What needs to be done:
Print, exactly as written, every line from the first line of the records below through the line containing "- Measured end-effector", and nothing further.

--- The data ---

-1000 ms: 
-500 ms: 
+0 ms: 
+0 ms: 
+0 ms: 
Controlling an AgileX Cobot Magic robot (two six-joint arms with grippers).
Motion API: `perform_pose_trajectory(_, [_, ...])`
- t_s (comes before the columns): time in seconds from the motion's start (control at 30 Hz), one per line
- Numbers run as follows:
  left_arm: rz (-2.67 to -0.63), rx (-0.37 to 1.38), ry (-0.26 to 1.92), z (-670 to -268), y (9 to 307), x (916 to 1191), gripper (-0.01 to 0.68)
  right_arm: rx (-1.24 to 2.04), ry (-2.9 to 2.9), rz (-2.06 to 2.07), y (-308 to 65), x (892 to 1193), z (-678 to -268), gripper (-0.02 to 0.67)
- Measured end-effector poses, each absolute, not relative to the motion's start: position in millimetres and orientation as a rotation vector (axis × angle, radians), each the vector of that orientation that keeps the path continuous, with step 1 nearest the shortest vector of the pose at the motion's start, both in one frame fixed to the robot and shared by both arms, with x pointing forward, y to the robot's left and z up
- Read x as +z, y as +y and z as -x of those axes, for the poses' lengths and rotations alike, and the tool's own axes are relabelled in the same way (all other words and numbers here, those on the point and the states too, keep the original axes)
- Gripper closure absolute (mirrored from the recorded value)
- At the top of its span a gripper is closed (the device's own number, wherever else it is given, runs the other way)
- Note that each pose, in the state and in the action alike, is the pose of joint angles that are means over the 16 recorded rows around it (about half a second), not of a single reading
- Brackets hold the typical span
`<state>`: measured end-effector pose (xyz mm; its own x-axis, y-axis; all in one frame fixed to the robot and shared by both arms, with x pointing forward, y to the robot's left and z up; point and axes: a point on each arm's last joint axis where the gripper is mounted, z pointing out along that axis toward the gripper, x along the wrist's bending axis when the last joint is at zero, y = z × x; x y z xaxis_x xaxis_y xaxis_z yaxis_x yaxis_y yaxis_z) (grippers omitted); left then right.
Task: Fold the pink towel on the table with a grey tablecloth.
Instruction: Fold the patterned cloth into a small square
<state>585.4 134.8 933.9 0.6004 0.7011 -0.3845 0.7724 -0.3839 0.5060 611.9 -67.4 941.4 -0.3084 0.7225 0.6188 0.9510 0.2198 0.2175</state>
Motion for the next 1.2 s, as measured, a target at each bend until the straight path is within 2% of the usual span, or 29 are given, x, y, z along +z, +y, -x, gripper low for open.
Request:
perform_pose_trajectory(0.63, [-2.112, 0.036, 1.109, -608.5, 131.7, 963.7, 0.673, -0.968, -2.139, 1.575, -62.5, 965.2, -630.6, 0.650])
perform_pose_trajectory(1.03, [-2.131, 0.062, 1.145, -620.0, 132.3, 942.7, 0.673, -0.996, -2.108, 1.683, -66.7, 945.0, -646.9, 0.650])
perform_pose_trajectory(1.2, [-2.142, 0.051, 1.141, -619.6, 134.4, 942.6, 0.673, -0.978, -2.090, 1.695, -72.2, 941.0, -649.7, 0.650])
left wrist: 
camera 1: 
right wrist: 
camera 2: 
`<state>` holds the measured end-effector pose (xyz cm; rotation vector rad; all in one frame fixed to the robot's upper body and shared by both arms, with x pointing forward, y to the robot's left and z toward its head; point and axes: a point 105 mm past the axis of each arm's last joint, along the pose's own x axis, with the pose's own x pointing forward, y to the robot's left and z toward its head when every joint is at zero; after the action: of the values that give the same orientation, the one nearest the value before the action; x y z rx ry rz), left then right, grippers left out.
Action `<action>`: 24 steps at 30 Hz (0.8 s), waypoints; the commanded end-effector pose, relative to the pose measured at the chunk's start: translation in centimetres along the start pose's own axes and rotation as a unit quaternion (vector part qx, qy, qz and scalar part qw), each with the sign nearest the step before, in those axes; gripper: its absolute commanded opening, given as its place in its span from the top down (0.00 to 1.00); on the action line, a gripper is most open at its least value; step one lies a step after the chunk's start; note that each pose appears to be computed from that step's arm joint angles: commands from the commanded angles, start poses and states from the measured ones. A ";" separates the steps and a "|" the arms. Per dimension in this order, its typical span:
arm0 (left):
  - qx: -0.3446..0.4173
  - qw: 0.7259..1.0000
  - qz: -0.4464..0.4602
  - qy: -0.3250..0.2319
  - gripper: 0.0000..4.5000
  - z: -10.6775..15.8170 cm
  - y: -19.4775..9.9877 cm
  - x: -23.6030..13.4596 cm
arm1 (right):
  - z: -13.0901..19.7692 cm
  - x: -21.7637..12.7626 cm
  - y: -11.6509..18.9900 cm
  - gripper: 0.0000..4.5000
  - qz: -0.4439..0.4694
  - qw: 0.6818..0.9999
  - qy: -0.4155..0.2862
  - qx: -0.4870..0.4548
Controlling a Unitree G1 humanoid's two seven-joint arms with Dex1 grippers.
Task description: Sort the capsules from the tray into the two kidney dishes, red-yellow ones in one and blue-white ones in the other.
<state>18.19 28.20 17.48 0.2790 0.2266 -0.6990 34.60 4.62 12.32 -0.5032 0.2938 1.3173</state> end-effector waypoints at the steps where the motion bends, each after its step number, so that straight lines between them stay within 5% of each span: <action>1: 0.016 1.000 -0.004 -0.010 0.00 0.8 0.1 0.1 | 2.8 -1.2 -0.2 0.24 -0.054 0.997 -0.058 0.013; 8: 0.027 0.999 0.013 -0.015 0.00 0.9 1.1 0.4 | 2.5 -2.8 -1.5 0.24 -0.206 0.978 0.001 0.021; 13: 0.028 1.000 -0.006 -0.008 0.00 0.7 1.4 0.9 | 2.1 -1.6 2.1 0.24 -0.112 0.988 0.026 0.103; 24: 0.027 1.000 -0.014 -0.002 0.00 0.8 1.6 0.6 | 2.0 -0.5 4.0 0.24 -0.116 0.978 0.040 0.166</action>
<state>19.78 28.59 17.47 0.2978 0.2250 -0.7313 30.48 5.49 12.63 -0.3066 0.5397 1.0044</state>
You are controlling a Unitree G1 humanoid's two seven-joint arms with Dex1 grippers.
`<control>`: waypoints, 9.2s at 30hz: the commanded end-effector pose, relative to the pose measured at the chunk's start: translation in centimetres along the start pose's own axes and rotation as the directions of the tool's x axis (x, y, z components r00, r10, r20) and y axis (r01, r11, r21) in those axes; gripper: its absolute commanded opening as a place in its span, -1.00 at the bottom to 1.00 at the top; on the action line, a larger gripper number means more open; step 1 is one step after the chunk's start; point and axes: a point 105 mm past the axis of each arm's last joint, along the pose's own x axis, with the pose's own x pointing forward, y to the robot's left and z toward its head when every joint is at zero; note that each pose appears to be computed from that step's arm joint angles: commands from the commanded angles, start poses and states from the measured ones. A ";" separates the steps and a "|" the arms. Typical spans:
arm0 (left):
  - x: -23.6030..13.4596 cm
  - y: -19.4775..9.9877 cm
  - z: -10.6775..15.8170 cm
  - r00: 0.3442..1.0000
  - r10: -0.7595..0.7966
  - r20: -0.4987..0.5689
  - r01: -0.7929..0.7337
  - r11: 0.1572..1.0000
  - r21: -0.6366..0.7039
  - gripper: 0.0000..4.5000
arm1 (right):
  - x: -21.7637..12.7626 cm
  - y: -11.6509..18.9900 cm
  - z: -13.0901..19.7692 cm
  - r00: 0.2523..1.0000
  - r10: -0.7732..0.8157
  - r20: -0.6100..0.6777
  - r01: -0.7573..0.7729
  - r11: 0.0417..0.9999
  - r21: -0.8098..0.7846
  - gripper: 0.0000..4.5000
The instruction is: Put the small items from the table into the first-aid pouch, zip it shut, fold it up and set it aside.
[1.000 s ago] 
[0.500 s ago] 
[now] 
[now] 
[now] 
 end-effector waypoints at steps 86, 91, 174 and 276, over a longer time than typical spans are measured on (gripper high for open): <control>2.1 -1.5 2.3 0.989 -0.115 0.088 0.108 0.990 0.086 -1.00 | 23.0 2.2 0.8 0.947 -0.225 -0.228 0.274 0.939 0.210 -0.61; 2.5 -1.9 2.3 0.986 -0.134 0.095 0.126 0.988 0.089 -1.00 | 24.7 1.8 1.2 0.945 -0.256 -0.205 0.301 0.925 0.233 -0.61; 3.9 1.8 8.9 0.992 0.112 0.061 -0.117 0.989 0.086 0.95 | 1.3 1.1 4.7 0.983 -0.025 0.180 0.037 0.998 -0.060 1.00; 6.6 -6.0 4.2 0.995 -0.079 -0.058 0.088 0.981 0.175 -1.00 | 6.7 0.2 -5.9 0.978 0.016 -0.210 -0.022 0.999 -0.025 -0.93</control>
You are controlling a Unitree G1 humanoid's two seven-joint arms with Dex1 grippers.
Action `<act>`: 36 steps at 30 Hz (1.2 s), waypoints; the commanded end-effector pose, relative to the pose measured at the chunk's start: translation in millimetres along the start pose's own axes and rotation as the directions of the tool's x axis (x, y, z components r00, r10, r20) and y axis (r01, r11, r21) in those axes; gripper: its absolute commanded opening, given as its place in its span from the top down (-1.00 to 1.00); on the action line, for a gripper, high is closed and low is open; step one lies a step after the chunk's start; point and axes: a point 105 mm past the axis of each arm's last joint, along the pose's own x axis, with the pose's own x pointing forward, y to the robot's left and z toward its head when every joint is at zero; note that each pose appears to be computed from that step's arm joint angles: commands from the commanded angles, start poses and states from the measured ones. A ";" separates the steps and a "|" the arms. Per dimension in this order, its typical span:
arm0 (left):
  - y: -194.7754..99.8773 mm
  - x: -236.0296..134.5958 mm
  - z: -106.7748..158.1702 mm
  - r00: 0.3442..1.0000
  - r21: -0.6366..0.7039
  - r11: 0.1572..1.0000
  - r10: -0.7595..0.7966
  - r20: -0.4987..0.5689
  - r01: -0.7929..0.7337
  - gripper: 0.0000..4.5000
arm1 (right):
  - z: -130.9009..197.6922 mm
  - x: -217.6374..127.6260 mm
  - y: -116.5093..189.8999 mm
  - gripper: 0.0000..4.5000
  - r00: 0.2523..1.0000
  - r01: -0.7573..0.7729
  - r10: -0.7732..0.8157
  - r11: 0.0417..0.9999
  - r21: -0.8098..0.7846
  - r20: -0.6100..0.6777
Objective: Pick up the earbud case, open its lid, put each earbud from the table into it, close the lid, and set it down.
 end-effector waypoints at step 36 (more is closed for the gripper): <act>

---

Reply:
-1000 ms: 
-500 ms: 
+0 ms: 
+0 ms: 
+0 ms: 
Controlling an AgileX Cobot Magic robot (two six-joint arms with grippers).
Motion API: `perform_pose_trajectory(_, [_, ...])`
- t_s (comes before the columns): time in seconds from the motion's start (control at 30 Hz), one per line
- Numbers run as follows:
  left_arm: rz (-2.67 to -0.63), rx (-0.37 to 1.38), ry (-0.26 to 1.92), z (-670 to -268), y (9 to 307), x (916 to 1191), gripper (-0.01 to 0.68)
  right_arm: rx (-1.24 to 2.04), ry (-2.9 to 2.9), rz (-2.06 to 2.07), y (-308 to 65), x (892 to 1193), z (-678 to -268), gripper (-0.02 to 0.67)
- Measured end-effector poses, each absolute, not relative to the motion's start: position in millimetres and orientation as a rotation vector (axis × angle, radians), each the vector of that orientation that keeps the path continuous, with step 1 nearest the shortest vector of the pose at the motion's start, both in one frame fixed to the robot and shared by both arms, with x pointing forward, y to the robot's left and z up

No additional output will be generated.